■ **Problem**: Reproduce the whole listing, keeping each word unchanged.
Provided material START
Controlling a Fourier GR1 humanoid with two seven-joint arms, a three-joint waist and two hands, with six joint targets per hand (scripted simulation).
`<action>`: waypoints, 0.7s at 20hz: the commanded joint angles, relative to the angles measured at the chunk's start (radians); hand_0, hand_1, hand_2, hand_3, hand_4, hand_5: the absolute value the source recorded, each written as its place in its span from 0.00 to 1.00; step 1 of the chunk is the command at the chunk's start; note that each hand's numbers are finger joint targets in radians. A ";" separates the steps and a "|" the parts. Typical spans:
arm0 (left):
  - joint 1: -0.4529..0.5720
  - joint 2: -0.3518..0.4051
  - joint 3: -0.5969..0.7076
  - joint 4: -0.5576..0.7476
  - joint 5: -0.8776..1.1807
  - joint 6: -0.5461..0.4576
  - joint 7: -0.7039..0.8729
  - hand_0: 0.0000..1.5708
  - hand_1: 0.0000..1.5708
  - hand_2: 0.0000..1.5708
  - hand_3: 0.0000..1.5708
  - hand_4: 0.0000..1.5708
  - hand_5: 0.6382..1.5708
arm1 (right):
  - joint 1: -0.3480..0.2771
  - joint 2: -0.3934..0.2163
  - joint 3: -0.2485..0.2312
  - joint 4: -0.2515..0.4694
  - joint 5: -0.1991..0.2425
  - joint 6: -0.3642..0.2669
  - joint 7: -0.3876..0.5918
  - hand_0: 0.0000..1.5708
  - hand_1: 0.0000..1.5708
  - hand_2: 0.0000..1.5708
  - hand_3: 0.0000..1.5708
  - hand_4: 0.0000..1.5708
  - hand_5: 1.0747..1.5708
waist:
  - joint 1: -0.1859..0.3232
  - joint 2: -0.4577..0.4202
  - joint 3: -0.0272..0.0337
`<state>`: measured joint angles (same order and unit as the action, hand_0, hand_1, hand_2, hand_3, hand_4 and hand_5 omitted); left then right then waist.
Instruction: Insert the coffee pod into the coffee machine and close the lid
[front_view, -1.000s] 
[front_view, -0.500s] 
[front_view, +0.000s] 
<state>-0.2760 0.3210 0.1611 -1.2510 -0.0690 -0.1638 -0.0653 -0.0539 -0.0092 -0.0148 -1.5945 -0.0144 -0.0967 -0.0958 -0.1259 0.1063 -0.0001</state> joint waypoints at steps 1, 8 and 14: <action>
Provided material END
■ **Completed exercise**:
Controlling a Fourier GR1 humanoid with two seven-joint arms, a three-joint waist and two hands, with six joint targets per hand (scripted simulation).
`<action>`: waypoints, 0.7s at 20hz: the commanded joint angles, relative to the angles measured at the chunk's start (radians); hand_0, hand_1, hand_2, hand_3, hand_4, hand_5: the absolute value the source recorded, each written as its place in its span from 0.00 to 1.00; step 1 of the chunk is the command at the chunk's start; note that each hand's numbers are finger joint targets in radians. A ";" separates the steps and a "|" the parts. Typical spans:
arm0 (left):
  - joint 1: -0.4529..0.5720
  - joint 2: -0.3518..0.4051
  - joint 3: -0.5969..0.7076
  - joint 4: -0.5576..0.7476
  - joint 5: -0.8776..1.1807
  - joint 6: -0.5461..0.4576
  - joint 7: -0.7039..0.8729
  - hand_0: 0.0000..1.5708
  - hand_1: 0.0000..1.5708
  - hand_2: 0.0000..1.5708
  - hand_3: 0.0000..1.5708
  - hand_4: 0.0000..1.5708
  - hand_5: 0.6382..1.5708
arm1 (right):
  - joint 1: -0.3480..0.2771
  - joint 2: -0.3934..0.2163
  - joint 3: -0.2485..0.2312
  - joint 4: -0.2515..0.4694
  - joint 5: -0.1991..0.2425
  - joint 6: -0.3642..0.2669
  - joint 7: -0.3876..0.5918
  - hand_0: 0.0000..1.5708
  - hand_1: 0.0000..1.5708
  - hand_2: 0.0000..1.5708
  - hand_3: 0.0000..1.5708
  - hand_4: 0.0000..1.5708
  - hand_5: 1.0747..1.5708
waist:
  - joint 1: -0.1859..0.3232
  - joint 2: -0.4577..0.4202
  - joint 3: -0.0272..0.0337
`<state>`: measured joint angles (same order and unit as the action, hand_0, hand_1, hand_2, hand_3, hand_4 and hand_5 omitted); left then right then waist.
Instruction: Insert the coffee pod into the coffee machine and close the lid
[front_view, -1.000s] 
[front_view, -0.500s] 
[front_view, +0.000s] 
<state>-0.2760 0.3210 0.1611 -1.2510 -0.0690 -0.1638 -0.0653 -0.0539 -0.0092 -0.0148 -1.5945 -0.0144 -0.0967 -0.0958 -0.1259 0.1063 -0.0001</state> joint waypoints at steps 1, 8 and 14: <action>

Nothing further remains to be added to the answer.